→ EXERCISE INSTRUCTIONS: Look through the material below and give the number of lines holding "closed", with no other words.
_____
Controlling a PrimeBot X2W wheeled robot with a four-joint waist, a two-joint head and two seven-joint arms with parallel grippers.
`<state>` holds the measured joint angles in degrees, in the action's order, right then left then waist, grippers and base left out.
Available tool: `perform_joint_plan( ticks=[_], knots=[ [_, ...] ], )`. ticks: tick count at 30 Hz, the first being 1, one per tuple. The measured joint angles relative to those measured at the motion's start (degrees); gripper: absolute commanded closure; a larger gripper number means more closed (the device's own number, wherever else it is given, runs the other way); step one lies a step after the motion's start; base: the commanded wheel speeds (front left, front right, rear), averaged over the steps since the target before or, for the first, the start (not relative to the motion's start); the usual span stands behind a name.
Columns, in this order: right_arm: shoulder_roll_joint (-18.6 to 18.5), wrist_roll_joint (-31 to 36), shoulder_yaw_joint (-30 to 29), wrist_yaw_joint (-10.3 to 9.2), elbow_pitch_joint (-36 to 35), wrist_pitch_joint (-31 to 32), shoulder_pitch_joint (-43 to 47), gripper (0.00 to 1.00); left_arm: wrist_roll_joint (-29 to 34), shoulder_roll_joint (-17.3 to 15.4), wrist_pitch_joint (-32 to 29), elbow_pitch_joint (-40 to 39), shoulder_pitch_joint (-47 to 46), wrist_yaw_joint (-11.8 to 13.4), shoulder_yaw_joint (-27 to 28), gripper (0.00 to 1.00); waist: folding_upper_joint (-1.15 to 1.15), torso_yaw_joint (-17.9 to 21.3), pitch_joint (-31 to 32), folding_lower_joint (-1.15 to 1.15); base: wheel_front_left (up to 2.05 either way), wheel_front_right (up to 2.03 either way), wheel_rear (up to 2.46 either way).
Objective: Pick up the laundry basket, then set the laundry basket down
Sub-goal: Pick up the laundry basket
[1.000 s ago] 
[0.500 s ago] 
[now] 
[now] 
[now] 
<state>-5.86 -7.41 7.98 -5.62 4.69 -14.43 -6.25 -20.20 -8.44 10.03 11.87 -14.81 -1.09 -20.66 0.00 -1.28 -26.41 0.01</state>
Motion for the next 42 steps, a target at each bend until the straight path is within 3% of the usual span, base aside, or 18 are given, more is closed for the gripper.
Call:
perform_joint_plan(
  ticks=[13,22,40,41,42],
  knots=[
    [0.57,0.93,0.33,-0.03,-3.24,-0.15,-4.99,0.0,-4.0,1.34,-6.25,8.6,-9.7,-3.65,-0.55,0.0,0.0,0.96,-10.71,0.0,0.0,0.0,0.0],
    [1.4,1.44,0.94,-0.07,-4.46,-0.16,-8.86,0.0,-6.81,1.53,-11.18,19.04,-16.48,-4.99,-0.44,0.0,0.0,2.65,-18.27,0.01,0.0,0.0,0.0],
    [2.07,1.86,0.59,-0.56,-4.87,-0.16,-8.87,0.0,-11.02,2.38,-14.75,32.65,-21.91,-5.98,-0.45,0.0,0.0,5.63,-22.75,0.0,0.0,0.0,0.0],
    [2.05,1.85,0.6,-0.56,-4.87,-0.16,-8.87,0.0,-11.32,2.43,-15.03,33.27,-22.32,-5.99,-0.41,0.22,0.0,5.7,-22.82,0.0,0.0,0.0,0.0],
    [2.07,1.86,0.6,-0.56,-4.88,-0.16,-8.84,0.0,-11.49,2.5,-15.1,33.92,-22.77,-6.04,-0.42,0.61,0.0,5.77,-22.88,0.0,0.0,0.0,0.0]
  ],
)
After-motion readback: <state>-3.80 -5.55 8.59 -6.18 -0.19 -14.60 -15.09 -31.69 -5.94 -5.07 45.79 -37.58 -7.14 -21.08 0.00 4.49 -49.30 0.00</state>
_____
→ OUTPUT OF THE TASK: 2